(Data extracted from a collection)
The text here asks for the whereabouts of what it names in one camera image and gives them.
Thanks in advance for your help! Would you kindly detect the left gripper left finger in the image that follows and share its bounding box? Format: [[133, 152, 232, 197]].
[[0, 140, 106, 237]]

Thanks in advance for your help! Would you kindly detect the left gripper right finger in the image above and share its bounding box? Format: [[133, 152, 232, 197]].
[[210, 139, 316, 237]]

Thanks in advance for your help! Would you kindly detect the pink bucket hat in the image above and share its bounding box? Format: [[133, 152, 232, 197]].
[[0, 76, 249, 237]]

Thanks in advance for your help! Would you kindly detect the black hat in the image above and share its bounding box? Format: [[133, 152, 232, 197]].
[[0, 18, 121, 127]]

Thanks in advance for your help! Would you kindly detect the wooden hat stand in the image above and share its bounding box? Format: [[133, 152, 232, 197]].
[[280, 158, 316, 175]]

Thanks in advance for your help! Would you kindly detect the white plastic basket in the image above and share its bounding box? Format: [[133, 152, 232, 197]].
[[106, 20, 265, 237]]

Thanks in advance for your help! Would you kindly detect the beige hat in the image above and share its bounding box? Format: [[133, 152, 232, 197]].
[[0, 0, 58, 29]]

--

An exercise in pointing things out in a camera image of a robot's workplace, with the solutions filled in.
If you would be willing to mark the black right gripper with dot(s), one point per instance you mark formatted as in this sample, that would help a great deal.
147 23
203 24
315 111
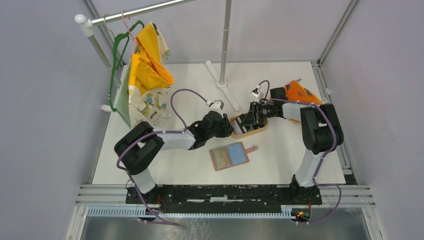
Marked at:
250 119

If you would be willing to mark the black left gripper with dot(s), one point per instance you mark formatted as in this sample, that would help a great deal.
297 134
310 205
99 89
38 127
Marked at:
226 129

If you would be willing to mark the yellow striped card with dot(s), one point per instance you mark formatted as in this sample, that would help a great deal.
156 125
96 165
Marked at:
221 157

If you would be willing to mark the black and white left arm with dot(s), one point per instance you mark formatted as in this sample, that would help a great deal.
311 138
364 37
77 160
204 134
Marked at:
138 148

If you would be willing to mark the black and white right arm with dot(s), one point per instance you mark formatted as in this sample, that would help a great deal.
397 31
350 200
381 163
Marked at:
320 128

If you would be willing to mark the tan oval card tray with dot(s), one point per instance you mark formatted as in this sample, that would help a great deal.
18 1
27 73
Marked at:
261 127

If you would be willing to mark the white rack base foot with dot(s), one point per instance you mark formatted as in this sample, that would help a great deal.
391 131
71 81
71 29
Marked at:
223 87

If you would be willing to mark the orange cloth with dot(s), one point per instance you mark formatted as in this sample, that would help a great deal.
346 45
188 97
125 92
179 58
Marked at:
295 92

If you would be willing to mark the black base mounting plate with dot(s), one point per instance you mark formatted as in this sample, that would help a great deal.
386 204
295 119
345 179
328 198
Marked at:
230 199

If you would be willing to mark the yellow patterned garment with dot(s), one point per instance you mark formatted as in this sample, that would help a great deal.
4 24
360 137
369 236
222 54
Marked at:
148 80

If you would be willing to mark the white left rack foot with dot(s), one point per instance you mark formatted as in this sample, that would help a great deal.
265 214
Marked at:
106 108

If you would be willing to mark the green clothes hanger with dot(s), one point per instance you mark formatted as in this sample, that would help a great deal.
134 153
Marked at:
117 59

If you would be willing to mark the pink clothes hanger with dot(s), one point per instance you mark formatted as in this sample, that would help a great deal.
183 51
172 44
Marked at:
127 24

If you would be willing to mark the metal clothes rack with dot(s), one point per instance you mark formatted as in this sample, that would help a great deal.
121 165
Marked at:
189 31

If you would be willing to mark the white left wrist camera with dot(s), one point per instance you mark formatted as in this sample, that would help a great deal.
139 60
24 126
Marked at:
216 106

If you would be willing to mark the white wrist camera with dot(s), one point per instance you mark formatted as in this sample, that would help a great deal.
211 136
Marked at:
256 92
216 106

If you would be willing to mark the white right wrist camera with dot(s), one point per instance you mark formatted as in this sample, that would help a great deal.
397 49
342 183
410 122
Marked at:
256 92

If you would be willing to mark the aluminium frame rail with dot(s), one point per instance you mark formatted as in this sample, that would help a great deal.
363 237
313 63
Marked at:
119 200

_Work instruction_. Determine how many of the lines above include the word "base", then give that number and nothing else.

_The answer_. 2